The tools folder contains most of the "engine" of the boilerplate code. In here upon creation of a new project, a few python files will be made available containing helper functions, explained more in detail bellow.
Having a look at the full tree of the default project structure we have the following:
│ .gitignore
│ requirements.txt
│ train_cv.py
│
├───data
│ ├───test
│ ├───train
│ └───validation
├───logs
├───models
└───tools
create_dataloaders_cv.py
create_model.py
tools.py
train_tools.py
The .gitignore is the default one generated for python projects. With time and project complexity attention should be paid in keeping this file updated, for example, we should be very cautious when having files containg API tokens, secrets, keys, and any other relevant information we do NOT want to have available in public.
The requirements.txt comes with a generic list of the modules being used in the boilerplate PyTorch computer vision code. Therefore any additional modules should be added to this file, versions specified in case necessary.
The train_cv.py contains a script that can be executed from the cmd line, with the option to set hyperparameters as needed. This file is boilerplate interface to run experiments on training certain models. It can be discarded completely, or modified as needed with the appropriate changes as the projects might require. This is a default script to help accelerate in the process of training models, calling the auxiliary scripts available in the tools folder.

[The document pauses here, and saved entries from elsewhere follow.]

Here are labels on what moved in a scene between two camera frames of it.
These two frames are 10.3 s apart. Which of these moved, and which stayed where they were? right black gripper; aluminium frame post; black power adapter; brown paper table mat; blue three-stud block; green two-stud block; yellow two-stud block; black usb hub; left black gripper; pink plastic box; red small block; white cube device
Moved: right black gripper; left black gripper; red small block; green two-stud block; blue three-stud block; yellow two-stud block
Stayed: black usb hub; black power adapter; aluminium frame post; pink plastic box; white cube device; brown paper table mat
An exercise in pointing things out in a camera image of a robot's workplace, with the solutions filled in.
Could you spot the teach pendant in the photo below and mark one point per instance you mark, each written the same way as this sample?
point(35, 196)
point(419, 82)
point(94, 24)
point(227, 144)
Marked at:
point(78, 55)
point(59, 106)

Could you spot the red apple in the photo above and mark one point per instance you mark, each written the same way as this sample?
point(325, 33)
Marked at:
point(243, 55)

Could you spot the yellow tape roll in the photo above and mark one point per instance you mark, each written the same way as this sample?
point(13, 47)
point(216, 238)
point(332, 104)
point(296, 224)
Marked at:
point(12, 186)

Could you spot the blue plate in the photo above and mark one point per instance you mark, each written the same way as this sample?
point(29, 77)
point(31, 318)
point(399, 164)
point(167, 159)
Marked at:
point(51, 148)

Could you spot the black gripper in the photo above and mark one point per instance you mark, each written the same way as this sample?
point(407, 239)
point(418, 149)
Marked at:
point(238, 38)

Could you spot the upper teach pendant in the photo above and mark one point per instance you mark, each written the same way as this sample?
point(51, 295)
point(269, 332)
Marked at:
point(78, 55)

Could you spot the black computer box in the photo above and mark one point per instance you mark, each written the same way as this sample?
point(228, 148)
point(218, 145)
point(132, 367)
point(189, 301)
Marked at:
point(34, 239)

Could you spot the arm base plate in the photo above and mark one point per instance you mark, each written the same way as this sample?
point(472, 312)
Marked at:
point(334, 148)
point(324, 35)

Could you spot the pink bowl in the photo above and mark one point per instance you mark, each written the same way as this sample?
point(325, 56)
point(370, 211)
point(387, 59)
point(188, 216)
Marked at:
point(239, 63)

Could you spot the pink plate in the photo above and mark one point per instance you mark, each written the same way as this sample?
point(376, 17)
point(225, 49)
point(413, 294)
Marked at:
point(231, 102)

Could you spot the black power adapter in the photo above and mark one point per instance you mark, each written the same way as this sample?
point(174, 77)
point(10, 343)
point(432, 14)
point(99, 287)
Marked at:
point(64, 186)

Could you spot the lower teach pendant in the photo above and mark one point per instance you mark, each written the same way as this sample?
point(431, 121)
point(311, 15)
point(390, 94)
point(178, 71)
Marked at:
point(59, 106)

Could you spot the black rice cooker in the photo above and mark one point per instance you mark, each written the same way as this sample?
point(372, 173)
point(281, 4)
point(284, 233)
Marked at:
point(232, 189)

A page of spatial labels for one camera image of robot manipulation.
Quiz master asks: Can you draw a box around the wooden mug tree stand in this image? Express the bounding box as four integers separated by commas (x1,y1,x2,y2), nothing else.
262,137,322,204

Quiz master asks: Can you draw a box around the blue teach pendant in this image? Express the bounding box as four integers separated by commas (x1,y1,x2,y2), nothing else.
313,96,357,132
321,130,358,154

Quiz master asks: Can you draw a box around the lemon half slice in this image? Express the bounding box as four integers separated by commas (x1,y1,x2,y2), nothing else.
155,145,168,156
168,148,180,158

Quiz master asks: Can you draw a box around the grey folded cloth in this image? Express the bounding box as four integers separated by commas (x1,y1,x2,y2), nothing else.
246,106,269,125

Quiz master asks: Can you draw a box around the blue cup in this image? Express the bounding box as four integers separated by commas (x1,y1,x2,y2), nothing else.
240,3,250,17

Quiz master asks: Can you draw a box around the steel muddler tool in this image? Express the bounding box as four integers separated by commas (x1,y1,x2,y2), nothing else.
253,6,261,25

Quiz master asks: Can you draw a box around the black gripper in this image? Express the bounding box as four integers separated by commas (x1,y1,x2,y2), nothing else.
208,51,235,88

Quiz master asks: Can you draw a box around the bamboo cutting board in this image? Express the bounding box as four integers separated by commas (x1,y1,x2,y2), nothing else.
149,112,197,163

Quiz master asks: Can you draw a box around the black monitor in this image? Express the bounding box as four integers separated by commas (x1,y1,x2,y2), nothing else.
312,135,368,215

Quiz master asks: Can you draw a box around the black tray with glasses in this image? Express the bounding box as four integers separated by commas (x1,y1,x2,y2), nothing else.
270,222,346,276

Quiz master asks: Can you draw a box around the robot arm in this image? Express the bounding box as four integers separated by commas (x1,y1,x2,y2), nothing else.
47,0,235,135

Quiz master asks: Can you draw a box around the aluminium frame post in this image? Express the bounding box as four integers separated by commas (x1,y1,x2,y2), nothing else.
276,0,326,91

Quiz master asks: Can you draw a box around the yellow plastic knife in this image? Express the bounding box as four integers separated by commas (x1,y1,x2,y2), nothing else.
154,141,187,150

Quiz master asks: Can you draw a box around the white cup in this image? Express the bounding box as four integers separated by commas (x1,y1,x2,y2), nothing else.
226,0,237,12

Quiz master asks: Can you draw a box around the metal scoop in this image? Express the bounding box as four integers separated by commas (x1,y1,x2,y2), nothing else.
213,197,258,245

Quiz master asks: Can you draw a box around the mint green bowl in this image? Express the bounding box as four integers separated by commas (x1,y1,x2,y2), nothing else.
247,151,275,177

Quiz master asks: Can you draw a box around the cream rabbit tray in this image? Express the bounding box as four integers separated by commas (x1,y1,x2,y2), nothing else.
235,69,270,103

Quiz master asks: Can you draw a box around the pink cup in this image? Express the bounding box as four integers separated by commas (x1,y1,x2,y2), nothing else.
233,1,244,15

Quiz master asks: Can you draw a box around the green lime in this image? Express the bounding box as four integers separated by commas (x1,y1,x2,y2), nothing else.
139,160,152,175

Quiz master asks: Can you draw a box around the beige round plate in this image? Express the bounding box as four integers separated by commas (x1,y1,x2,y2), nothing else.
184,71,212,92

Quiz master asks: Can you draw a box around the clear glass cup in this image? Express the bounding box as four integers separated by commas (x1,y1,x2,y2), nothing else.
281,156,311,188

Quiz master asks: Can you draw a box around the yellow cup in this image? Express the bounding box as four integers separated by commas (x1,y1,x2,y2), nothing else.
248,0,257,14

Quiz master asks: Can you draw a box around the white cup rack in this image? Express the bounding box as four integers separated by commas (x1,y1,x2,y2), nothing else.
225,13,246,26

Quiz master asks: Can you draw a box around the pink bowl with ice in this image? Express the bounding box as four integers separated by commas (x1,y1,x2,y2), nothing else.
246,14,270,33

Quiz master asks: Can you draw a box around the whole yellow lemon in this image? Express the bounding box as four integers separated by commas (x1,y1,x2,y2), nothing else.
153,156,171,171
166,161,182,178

The following python files, all exist inside the tools folder. The goal is to have some minimal compartmentalization of the project, and the advantage of this all being Python code is that at any time we can either compartmentalize further or just have all files in the same directory, depending on project and on personal decisions. Inside this folder we have currently 4 files available:
- create_dataloaders_cv.py:
- create_model.py:
- tools.py:
- train_tools.py:
In order to create a new project run the following in the command line:
python create_ml_project.py [-h] --project-name PROJECT_NAME [--project-path PROJECT_PATH]Looking at the output from the help:
Python tool to create a new ML project.
options:
-h, --help show this help message and exit
--project-name PROJECT_NAME
Name of new project
--project-path PROJECT_PATH
Destination path where the project will live. Example: "C:\\users". Defaults to current working directory.